Though Witherspoon is a national treasure, “Home Again,” the Hallie Meyers-Shyer directed film (Daughter of Nancy Meyers, director of “The Parent Trap,” “Something’s Gotta Give”) film felt surprisingly lack-luster. It was missing that magical, hopeful, starry-eyed pixie dust sprinkled into cherished chick flicks of the 2000’s. These days, it almost feels as if that pixie dust we all know and love has vanished into thin air.

The film takes place in Los Angles, Where Alice Kinney (Witherspoon) is fresh off her heels from a separation from her husband Austen (Michael Sheen) and is now starting her life in Los Angeles with her two daughters, in what was her father’s summerhouse.

On the verge of a mental breakdown, Alice drops the kids of at school and then celebrates her 40th birthday with friends at a restaurant where she meets three twenty-something-year-old aspiring film makers named Harry (Pico Alexander), George (Jon Rudnitsky) and Teddy (Nat Wolff). After an unexpected night of partying with the guys, they crash at her place and end up staying there temporarily until they can find a place to live. All is well until the ex shows up and wants to get back together with Alice.

The first ten minutes of the movie were promising, but unfortunately the rest of the movie was not.

A flashback montage was featured of how Alice came to be in this world with Witherspoon playing narrator. The trip down memory lane began with how her father, famous filmmaker John Kinney, made all of these films and romanced all of these different women back in the 1970’s; including Alice’s mother.

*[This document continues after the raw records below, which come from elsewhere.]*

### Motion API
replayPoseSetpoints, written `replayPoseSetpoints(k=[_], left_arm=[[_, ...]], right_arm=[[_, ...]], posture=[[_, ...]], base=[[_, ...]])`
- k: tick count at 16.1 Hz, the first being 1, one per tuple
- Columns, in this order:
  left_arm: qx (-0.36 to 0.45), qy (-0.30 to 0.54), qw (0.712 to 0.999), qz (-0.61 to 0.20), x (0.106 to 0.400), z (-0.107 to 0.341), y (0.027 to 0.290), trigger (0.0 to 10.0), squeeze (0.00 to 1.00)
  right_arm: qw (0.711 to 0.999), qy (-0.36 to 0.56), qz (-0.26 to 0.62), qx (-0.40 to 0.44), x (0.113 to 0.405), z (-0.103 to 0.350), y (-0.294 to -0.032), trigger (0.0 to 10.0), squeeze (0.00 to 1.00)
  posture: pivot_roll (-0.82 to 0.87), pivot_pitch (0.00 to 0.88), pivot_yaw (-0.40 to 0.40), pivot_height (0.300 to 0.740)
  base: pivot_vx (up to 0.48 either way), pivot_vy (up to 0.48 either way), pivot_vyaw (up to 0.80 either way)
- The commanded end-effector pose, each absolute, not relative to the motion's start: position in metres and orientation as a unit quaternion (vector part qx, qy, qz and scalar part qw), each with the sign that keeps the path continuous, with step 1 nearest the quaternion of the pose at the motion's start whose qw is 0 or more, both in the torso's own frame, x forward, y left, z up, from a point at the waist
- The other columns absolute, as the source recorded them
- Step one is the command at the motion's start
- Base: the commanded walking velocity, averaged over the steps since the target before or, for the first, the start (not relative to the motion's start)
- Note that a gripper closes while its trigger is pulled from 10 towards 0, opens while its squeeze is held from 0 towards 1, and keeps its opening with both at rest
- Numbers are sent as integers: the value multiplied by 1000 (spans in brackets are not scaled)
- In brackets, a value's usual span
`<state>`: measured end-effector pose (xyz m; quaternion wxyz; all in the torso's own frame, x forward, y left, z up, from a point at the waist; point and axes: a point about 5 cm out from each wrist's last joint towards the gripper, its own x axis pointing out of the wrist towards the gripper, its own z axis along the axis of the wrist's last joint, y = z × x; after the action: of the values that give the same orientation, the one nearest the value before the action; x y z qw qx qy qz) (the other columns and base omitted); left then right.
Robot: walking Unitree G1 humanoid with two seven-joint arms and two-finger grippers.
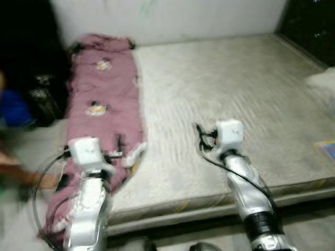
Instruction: Clean up the room
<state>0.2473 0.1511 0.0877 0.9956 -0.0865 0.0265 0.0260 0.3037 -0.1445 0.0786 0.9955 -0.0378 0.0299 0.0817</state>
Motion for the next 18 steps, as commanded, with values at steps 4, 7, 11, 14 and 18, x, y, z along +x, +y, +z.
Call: replayPoseSetpoints(k=[4, 7, 11, 14, 18], left_arm=[[-74, 22, 997, 32, 248, 91, 157, 10000, 0], [-80, 15, 996, 33, 248, 92, 156, 10000, 0], [-72, 12, 997, 34, 248, 93, 156, 10000, 0], [-72, 15, 997, 37, 247, 93, 157, 10000, 0], [-85, 19, 996, 27, 246, 92, 155, 10000, 0]], right_arm=[[995, 16, 88, -38, 306, 85, -139, 10000, 0], [995, 14, 89, -40, 307, 86, -138, 10000, 0], [995, 9, 91, -33, 307, 87, -136, 10000, 0], [995, 8, 91, -29, 306, 87, -135, 10000, 0], [995, 9, 90, -29, 305, 86, -136, 10000, 0]], posture=[[13, 0, 27, 740], [14, 0, 28, 740], [17, 0, 29, 740], [18, 0, 30, 740], [18, 0, 31, 740]], base=[[0, 480, 0], [0, 480, 0], [0, 120, 0], [0, 0, 0], [0, 480, 0]])
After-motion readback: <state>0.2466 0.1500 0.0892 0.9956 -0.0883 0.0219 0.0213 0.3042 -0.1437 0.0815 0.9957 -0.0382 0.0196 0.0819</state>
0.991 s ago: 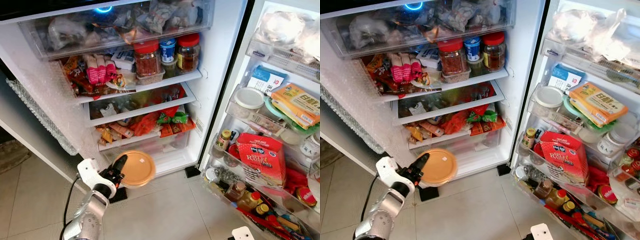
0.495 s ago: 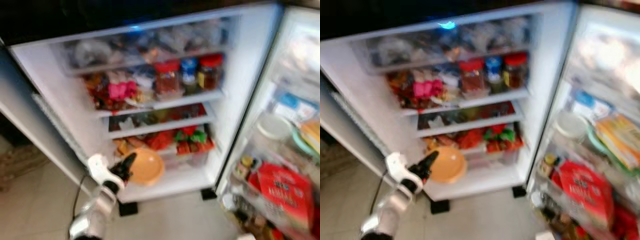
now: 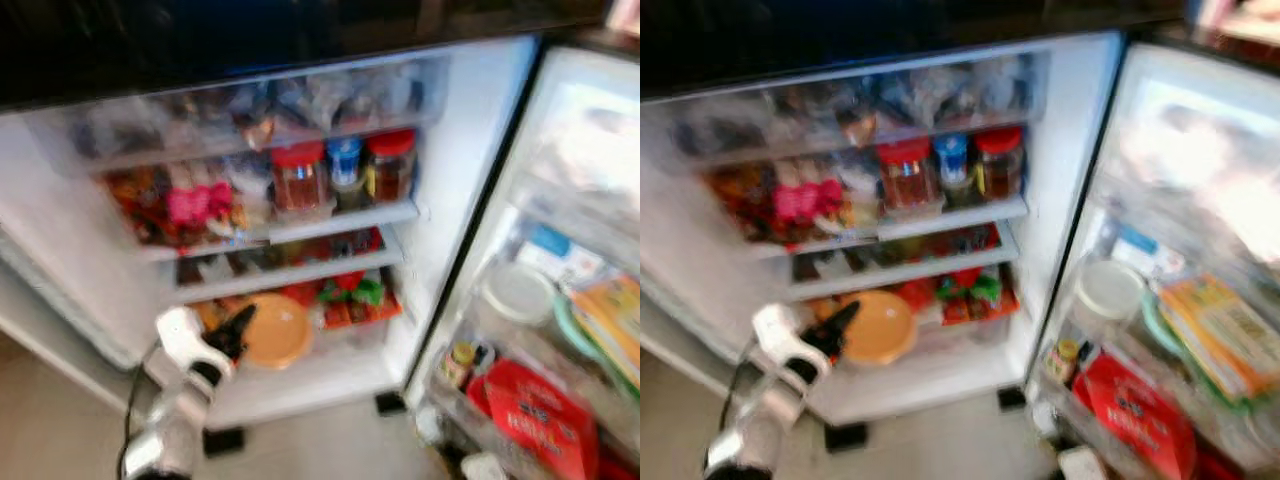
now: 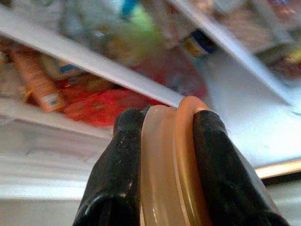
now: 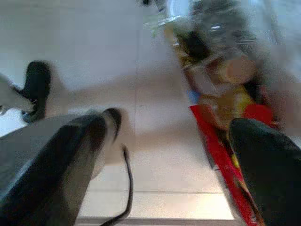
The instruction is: Restocking fridge
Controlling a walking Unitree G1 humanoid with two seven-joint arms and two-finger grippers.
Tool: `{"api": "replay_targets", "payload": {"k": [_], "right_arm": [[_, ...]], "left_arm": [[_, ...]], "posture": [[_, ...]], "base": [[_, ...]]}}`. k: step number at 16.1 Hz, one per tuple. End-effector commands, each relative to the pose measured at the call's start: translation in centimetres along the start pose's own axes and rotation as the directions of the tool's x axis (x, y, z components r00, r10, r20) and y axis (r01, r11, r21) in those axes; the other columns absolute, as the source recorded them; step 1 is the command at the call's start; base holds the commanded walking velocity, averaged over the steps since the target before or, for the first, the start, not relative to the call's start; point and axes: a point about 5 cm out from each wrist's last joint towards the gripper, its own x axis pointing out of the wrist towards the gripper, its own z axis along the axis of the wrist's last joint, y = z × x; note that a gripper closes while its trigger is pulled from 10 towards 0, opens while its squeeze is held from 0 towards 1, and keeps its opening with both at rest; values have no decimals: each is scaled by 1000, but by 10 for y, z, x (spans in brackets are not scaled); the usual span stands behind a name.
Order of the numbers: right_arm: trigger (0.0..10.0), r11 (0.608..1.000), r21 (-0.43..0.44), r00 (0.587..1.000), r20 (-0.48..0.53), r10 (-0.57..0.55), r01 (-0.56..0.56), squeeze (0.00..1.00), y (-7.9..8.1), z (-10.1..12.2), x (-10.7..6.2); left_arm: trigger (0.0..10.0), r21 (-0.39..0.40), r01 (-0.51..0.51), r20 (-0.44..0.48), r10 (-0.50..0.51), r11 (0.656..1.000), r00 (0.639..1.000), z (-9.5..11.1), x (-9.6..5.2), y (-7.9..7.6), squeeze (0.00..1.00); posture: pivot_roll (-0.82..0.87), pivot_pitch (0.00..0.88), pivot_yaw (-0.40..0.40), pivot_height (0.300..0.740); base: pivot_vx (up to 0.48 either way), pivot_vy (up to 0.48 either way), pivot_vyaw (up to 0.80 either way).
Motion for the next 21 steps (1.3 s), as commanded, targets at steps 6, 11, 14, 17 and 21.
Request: {"api": "replay_targets", "payload": {"k": [6, 11, 14, 17, 21], "right_arm": [[10000, 1000, -20, 1000, -21, 9, -9, 0, -1, -8, -2], [10000, 999, -46, 1000, -26, 18, -19, 0, -2, -7, -2], [10000, 999, -51, 1000, -22, 15, -17, 0, -2, -7, -2], [10000, 997, -80, 1000, -14, 22, -23, 0, -2, -5, -1], [10000, 974, -221, 999, -29, 44, -49, 0, -2, -2, -1]], "left_arm": [[10000, -8, 10, -3, -10, 1000, 1000, -1, 2, -5, 0], [10000, -11, 6, 0, -6, 1000, 1000, -1, 1, -5, 0], [10000, -14, 8, -2, -8, 1000, 1000, -2, 1, -5, 0], [10000, -15, 8, -4, -8, 1000, 1000, -3, 2, -6, 0], [10000, -16, 5, -3, -5, 1000, 1000, -3, 2, -6, 0]], "posture": [[-106, 118, 47, 740], [-105, 128, 44, 740], [-108, 129, 45, 740], [-109, 127, 44, 740], [-109, 128, 42, 740]], "base": [[0, 0, 0], [0, 0, 0], [0, 0, 0], [0, 0, 0], [0, 0, 0]]}}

The montage ends with Alice staying over at her father’s summer house in Los Angeles every summer, which traces back to how she’s now living in that house with her children.

The family history aspect of the film was appreciated, it gave the film a sort of depth that the characters fell short of. The most cringe-worthy part of this never-ending mess wasn’t even that, how annoying George was or how the “budding romance” between Harry and Alice was not one bit believable. It was the fact that it was an un-relatable plotline trying a little too hard to relate to its audience.

The problem with “Home Again” is that it wasn’t life changing nor was it completely unfortunate. Leaving it to be forgettable, a “lost at sea” kind of film. It could be that I’m comparing it to Witherspoon’s “Sweet Home Alabama,” which is a cult classic, a coming home story done right.

One thing’s for sure, “Home Again” should’ve just stayed home.